TRY IT » Copy out every line of the records in which "quilted" can be found.

THE DATA »

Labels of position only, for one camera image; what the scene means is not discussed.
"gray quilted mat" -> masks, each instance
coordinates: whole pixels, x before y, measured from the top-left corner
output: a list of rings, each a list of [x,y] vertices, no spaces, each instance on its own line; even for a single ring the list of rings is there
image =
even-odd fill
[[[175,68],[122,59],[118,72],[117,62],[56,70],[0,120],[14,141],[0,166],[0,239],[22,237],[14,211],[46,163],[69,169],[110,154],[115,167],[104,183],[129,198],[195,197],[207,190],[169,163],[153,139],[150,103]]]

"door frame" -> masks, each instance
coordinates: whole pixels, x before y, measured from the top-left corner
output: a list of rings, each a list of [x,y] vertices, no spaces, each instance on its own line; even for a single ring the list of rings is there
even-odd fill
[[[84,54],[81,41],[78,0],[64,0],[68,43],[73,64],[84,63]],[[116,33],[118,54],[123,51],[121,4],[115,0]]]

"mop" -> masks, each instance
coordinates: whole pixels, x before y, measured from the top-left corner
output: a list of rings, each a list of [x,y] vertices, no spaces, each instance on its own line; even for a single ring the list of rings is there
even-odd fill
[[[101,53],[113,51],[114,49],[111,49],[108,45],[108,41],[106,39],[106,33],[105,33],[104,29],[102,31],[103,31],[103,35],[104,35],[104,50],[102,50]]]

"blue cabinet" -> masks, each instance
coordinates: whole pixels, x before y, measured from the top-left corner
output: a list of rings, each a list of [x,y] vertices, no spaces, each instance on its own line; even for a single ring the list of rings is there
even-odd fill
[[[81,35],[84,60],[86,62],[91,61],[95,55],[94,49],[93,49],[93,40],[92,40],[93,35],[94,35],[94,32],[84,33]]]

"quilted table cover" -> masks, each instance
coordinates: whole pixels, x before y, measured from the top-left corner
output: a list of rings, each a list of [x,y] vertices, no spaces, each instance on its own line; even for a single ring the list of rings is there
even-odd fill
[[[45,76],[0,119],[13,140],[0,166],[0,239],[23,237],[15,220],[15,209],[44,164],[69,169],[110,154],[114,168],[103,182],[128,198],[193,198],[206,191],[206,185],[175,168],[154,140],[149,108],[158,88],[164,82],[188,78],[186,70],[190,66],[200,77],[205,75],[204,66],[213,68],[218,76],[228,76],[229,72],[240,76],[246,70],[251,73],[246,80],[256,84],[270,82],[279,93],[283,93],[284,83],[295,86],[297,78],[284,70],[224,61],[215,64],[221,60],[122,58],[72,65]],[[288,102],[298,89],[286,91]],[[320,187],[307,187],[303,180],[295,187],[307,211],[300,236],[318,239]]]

SOLUTION FOR THIS TASK »
"gray quilted mat" -> masks, each instance
"quilted table cover" -> masks, each instance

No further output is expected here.